The team that shot 41.8% from 3 over the season made 33% in the first round. Their best shooter, Jared Butler, made only 1 of 8 from long range and finished with 13 points. But Teague went 4 for 8 from 3, Davion Mitchell scored 12 points and the Bears did what 1s do to 16s — slowly overpowered them with waves of talent, shooting and defense. They forced 24 turnovers and held the Hawks to 24 percent from the floor.
“They’re probably one of the best two teams in the country, them or Gonzaga,” Hartford coach John Gallagher said.
Let the record state that Hartford’s D.J. Mitchell played in the NCAA Tournament. For a grand total of 16 seconds. The starting guard took a nasty tumble on the game’s first play, after Baylor’s Mark Vital ran into him as Mitchell was shooting a 3. Mitchell limped off and trainers checked his left ankle. He watched the rest of the first half from the floor adjacent to Hartford’s bench, and didn’t return to the game.
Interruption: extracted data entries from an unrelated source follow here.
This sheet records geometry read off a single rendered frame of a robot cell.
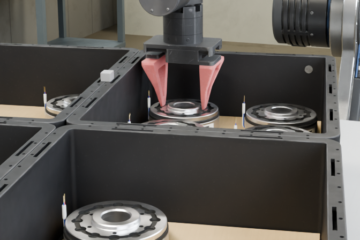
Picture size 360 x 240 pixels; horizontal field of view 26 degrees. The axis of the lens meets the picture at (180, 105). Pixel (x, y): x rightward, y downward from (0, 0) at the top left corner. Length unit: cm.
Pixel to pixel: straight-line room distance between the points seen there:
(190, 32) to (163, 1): 10
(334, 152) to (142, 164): 20
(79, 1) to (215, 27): 106
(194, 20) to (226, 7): 481
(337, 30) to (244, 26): 409
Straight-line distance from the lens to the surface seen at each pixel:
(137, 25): 618
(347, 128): 162
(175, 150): 82
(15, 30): 526
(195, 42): 110
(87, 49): 124
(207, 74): 110
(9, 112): 127
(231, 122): 119
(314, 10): 184
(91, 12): 624
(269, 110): 113
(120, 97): 105
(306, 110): 115
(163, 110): 114
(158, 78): 113
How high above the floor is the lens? 119
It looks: 16 degrees down
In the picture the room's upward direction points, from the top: straight up
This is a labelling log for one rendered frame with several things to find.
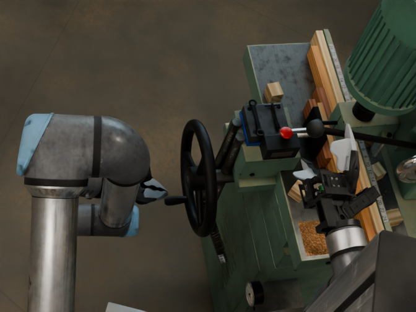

Some of the loudest reaction came while fans were watching the big screen, as Oral Roberts, the team coached by former Baylor assistant Paul Mills, closed in on its upset over No. 2 seed Ohio State. But the timeout in the game happening in front of them ended and the video switched over to live action, eliciting boos from throughout the cavernous stadium. Another timeout moments later allowed the fans to watch the end. “I think I was maybe the only one on our team not watching that,” Drew said.